[Stored data — start]

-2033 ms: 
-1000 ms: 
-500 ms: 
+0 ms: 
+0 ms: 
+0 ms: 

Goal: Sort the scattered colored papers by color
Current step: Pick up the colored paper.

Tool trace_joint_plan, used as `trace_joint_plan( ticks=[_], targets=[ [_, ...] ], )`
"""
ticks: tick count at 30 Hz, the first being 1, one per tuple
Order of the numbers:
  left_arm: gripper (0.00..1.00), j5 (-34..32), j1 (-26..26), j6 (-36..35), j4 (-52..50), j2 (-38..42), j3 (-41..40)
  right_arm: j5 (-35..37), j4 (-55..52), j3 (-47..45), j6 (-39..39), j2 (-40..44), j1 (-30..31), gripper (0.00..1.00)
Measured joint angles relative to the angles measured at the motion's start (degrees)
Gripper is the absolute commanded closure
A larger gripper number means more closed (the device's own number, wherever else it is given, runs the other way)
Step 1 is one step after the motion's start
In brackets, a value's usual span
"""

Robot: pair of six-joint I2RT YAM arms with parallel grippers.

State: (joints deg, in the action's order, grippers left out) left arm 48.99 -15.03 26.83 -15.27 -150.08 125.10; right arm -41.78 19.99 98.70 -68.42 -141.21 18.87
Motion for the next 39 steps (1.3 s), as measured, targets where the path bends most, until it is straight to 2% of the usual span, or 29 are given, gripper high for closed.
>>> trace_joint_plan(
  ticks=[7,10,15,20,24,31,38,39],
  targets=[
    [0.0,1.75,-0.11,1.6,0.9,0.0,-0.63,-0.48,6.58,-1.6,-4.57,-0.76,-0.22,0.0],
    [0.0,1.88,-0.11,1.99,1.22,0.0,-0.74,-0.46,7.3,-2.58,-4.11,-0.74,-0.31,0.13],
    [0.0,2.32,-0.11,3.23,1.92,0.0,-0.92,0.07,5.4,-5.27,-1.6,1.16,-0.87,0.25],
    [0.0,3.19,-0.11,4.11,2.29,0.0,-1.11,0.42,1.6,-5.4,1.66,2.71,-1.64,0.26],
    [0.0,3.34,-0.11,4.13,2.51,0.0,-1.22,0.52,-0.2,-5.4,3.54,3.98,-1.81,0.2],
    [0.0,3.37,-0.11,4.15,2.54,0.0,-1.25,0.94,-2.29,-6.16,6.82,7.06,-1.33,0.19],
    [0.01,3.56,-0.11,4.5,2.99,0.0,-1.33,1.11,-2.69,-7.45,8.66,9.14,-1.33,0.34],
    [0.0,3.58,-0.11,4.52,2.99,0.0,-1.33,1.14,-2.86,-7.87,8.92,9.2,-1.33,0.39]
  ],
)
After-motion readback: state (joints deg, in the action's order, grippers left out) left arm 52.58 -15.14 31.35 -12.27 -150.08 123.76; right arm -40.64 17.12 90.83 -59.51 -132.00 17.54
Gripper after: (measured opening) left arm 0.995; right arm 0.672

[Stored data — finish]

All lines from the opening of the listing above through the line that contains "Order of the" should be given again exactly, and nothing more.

-2033 ms: 
-1000 ms: 
-500 ms: 
+0 ms: 
+0 ms: 
+0 ms: 

Goal: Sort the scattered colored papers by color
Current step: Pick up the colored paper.

Tool trace_joint_plan, used as `trace_joint_plan( ticks=[_], targets=[ [_, ...] ], )`
"""
ticks: tick count at 30 Hz, the first being 1, one per tuple
Order of the numbers:

The exercise has been finished.